In 2015, a teacher in the school's adult division was terminated after reporting illegal conduct to the adult division's principal. The teacher alleged that the school was mass-producing copyrighted text books and other materials without the consent of the publishers. The estimated lost profits exceeded $500,000. After reporting the misconduct to the school, he was terminated. The case was settled in January 2017 for $95,000.

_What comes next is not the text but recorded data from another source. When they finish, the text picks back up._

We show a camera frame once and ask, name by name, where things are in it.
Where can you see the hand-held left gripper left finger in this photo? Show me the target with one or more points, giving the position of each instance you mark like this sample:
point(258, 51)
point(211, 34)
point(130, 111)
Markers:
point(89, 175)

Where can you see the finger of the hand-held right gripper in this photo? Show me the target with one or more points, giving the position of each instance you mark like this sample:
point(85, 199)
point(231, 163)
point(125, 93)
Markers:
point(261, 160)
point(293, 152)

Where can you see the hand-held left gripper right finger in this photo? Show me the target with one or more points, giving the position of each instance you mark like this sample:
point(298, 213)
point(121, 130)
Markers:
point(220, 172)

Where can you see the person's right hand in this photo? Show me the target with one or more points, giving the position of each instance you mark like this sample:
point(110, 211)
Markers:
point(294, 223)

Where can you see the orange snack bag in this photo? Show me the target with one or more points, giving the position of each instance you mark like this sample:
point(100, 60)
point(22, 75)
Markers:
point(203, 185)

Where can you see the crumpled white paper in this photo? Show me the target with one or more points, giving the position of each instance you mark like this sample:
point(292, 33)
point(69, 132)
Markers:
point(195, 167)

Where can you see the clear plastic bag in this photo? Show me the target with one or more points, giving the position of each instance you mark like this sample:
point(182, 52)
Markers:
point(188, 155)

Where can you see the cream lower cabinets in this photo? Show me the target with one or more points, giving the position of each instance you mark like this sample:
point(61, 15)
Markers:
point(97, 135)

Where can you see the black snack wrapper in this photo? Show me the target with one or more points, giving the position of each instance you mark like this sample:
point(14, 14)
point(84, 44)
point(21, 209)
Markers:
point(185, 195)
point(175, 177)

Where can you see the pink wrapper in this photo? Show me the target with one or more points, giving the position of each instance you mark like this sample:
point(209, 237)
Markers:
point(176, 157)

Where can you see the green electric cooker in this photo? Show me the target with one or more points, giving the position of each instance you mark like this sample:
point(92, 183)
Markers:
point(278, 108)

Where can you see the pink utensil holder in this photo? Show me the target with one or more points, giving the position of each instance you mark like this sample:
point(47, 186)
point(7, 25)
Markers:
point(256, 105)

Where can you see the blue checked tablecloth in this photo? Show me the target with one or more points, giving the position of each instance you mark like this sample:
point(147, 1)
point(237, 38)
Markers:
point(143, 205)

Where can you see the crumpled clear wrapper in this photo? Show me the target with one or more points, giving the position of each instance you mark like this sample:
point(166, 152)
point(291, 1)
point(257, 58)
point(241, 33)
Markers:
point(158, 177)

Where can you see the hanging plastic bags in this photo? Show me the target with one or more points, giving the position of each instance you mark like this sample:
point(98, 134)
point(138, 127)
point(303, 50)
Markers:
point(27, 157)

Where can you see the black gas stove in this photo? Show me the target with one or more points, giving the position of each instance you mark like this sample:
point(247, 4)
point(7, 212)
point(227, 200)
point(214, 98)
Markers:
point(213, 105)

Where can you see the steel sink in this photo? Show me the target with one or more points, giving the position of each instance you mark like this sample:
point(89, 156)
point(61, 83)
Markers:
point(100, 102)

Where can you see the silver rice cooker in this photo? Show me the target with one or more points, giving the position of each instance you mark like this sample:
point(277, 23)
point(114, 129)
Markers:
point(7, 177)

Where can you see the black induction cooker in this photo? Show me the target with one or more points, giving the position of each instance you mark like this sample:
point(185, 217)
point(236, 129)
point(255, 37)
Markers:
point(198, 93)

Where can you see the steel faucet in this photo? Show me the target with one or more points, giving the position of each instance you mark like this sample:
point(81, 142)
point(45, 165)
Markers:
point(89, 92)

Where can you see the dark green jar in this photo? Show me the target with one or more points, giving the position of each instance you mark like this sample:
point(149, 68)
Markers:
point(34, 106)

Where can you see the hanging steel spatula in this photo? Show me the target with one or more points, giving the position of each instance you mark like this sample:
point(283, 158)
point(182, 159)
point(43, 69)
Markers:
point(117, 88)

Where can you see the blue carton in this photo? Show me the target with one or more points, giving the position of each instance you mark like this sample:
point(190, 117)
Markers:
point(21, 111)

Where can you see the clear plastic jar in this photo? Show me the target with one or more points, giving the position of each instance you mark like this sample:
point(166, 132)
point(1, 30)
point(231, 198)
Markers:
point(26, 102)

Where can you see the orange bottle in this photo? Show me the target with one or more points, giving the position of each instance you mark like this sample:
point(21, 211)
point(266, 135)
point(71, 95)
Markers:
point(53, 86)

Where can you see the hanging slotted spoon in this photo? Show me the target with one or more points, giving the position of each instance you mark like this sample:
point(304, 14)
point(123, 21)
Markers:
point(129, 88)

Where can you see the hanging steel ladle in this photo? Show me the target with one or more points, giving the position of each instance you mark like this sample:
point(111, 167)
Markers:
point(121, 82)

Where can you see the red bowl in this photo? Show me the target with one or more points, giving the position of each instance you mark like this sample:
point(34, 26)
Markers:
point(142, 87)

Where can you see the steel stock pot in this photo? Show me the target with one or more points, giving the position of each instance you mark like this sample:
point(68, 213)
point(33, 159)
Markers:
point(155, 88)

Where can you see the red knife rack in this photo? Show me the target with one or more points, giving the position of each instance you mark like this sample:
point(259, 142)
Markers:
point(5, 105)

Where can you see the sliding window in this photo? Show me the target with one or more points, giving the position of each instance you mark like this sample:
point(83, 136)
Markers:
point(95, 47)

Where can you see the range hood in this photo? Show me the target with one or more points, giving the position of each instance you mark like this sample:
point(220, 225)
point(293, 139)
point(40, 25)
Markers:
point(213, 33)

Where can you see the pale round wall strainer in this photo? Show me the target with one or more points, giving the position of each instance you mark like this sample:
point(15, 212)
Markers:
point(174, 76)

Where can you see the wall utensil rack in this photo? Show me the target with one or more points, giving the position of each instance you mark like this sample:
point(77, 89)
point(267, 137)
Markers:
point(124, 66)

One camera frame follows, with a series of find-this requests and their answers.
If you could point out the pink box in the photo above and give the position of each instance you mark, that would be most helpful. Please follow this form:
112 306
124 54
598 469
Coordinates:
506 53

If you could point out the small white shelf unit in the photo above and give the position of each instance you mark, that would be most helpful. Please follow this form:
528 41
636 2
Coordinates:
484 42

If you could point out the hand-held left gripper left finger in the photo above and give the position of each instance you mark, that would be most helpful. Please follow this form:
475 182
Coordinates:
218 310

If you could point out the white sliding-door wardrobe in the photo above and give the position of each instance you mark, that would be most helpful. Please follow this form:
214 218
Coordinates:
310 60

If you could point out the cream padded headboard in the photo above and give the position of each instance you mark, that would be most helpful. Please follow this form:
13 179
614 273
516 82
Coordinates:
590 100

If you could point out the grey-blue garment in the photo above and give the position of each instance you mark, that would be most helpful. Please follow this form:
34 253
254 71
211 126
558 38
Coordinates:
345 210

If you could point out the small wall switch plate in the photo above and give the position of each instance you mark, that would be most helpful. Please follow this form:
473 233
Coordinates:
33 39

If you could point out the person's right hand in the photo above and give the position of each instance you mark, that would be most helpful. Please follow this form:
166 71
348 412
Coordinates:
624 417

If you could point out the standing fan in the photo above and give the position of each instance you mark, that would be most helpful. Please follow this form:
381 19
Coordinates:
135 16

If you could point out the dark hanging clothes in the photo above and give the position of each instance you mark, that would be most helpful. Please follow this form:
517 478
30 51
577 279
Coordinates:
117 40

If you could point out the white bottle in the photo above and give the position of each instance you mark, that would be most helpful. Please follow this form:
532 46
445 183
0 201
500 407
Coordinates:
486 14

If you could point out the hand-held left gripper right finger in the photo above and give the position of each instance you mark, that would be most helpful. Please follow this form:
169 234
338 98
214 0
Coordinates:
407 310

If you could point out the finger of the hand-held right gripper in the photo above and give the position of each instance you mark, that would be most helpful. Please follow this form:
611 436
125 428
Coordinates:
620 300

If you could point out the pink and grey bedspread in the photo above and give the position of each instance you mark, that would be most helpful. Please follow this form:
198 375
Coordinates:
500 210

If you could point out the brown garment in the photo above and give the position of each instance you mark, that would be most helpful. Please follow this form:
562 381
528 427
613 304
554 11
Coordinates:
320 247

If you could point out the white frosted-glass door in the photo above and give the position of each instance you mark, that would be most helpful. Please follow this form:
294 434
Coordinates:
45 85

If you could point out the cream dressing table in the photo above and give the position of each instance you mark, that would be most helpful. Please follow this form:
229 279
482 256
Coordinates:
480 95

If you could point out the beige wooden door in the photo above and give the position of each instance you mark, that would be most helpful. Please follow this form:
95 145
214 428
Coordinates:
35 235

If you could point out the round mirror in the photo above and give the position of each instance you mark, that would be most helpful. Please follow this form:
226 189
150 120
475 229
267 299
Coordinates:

In 2017, a state auditor's report found financial mismanagement at Sussex Tech. The audit report focused on an event from 2012. In 2012, a businessman purchased land for $110,000, and then two weeks later sold it to Sussex Tech for $200,000. A few months later, the same businessman was awarded the contract to redevelop the same parcel and construct a new bus entrance for the school. The report found that the businessman and/or his company received over $3.8 million from 2011 through 2016 without ever bidding on any additional projects. In June 2017, during the investigation, senior officials at the high school were placed on paid leave.

===Student suicide===
In 2013, a sophomore student committed suicide in the cafeteria bathroom.

==Athletics==
Sussex Technical High School's athletic teams participate in the Henlopen Conference.

==New High School==
In 2019 the Sussex County Vocational Technical School District Board of Education voted to construct a new high school. The original building was constructed in 1960 with additions and renovations taking place in 1964, 1970, 1995, 2000, and 2008. The option to construct a new building was one of three options outlined following a five-month feasibility study.

In October 2019, Sussex Tech’s request for a certificate of necessity was denied by the Delaware Department of Education.

Sussex Tech continued to pursue a new building and in November 2021 received a verbal commitment from the Delaware Department of Education to build a new $177 million school.

In February 2022 the district announced plans for moving forward to build a new high school on the site of its current location.

In June 2023 plans for the new school were released to the public. The new high school building is scheduled to open September 2027.